It's a long while since I heard the verb empt being used in my home place in Co Wexford. It means to pour out, to empty. Once upon a time it was used also in many of England's dialects from Northamptonshire to Somerset, Devon and Cornwall.
It is now teetering on the brink of becoming obsolete in many places such as Staffordshire, where the English Dialect Dictionary recorded,
“As quick as thought they empt the well.”
In Northamptonshire the word was frequently used with the prefix on or un , when employed agriculturally, as "on-empt that load of hay.
The EDD recorded "Empt the bucket" in Somerset, and "Yes, you'd better empt it," in Surrey. Many years ago I heard a farmer's wife near Campile, in south Co Wexford, reprimand a "servant boy"as they were then called, for negleting to empt a cistern in the yard.

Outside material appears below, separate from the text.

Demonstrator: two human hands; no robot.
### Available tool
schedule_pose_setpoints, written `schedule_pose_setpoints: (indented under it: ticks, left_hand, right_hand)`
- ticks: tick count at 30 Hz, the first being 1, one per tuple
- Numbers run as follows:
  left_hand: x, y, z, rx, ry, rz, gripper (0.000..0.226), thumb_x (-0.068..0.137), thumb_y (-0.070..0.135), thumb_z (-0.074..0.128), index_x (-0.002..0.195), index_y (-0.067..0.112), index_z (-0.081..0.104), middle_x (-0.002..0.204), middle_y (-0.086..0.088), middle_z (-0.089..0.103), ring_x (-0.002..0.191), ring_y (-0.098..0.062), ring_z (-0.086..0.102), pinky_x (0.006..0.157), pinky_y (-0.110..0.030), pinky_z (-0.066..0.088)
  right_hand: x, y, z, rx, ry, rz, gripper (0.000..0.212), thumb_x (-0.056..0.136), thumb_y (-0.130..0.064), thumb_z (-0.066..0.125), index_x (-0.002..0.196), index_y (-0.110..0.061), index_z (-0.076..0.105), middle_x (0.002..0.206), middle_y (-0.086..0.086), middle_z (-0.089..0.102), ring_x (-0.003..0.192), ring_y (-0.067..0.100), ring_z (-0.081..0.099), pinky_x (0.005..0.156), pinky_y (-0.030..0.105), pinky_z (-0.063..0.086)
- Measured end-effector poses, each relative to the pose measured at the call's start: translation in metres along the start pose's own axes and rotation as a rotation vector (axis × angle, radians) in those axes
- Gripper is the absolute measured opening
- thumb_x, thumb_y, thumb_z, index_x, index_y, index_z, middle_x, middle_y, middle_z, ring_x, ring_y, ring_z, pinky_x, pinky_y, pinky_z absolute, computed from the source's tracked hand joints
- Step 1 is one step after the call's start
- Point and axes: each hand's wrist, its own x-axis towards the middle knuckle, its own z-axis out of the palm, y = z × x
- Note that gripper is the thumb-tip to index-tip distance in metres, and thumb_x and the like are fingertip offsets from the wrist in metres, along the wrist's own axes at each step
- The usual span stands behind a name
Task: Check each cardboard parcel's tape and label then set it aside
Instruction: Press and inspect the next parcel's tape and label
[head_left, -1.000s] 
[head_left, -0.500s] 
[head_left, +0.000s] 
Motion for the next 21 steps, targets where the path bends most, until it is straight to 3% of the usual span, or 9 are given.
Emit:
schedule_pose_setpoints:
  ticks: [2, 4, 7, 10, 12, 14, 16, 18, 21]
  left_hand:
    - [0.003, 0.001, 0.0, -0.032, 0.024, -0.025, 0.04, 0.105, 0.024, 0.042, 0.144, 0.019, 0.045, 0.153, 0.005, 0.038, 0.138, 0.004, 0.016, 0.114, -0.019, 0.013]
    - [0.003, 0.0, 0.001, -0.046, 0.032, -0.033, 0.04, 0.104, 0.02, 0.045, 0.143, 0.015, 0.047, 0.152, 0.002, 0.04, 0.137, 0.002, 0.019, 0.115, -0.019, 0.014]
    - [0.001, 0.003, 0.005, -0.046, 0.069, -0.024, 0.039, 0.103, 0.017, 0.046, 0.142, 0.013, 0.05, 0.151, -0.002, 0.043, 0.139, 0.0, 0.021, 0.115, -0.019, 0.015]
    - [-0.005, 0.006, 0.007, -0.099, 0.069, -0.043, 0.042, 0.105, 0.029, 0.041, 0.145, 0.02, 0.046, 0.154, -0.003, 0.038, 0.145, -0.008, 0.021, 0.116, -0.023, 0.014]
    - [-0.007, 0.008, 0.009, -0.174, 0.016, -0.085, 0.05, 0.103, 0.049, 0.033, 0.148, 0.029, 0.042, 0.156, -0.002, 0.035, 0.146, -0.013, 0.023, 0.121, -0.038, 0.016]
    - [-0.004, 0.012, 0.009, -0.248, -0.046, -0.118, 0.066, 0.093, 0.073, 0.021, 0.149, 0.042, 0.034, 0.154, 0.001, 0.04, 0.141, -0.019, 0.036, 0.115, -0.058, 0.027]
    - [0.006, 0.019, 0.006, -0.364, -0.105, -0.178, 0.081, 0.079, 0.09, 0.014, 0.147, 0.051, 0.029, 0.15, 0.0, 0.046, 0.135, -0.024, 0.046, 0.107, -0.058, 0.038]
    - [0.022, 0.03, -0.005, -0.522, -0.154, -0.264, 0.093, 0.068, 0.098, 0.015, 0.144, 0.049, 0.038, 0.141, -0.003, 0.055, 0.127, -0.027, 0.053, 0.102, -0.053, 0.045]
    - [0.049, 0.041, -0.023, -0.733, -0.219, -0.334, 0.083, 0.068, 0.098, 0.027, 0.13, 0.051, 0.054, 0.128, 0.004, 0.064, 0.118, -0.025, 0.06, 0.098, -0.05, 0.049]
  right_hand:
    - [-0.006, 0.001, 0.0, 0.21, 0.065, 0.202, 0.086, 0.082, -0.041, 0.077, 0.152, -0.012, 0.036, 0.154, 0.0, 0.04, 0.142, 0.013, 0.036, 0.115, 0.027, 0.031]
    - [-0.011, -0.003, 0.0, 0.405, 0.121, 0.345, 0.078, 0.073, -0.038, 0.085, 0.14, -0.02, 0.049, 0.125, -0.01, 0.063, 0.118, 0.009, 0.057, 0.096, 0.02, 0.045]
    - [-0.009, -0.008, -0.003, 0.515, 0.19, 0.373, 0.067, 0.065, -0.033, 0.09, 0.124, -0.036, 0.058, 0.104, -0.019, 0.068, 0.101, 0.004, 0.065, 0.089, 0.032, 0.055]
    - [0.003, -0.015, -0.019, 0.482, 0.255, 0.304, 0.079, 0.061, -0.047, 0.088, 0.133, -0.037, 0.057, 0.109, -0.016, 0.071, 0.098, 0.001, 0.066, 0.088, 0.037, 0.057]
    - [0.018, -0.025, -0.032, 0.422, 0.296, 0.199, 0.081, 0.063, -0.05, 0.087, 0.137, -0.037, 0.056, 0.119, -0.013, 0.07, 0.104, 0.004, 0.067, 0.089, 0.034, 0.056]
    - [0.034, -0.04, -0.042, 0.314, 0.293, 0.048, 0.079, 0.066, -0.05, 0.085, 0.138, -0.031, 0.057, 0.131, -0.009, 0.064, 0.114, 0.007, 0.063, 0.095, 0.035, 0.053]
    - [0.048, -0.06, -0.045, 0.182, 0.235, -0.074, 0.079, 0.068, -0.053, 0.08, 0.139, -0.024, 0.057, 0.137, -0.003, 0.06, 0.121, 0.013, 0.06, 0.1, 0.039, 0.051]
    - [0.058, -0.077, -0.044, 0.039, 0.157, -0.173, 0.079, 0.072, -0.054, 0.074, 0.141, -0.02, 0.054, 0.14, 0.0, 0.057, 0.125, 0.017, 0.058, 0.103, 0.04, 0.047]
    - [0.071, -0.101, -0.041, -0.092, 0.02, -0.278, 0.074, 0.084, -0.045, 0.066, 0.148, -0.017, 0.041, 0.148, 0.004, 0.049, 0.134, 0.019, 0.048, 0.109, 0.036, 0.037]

Thomas Hardy from Dorset has, "I'll empt my pocket o' this last too,' in Under the Greenwood Tree, published in 1872. Is Hardy read much anymore, I wonder: he was a really fine writer. Hunt's Popular Romances of the West of England , published in 1865, has this from Cornwall: 'Dosmery Pool amid the moors . . . no stream it empt, nor any fill."
Hence empt, adjective, empty, and the phrase emptin cloam , drinking to excess. Cloam is crockery, therefore a cup. From Somerset the EDD recorded: "Work! The work he likth best is emptin'o'cloam, and he'll work to that way anybody."
This empt is an old word, Chaucer employed it in The Canterbury Tales : "Ther-by shal he nat winne, But empte his purs."
Not long ago a Yorkshireman complained in a court of law that the faytor in the dock was the wretch who stole his money while he was having a quiet drink with a friend in a pub.
I read that the word had to be explained to the magistrate who was not, as they used to say in Wexford, agree to the place (not a native).
It means a vagabond, gypsy; also a fortuneteller.
Ainsworth has the word in Rookwood , a treasury of Yorkshire colloquial language, published back in 1834; it was regarded then, as it is now, as slang: "I'll wager a trifle that fire was not lighted by the fayter fellows to count their fingers by." Cotgrave's dictionary has the word in 1612: "Vagabond, a faitour . . . gadding rogue." The Plowman's Tale , c. 1395, has 'Such false faytours . . ."
The word is from the Old French faitor , a deceiver. A marvellous survival, and, I am told, confined to Yorkshire.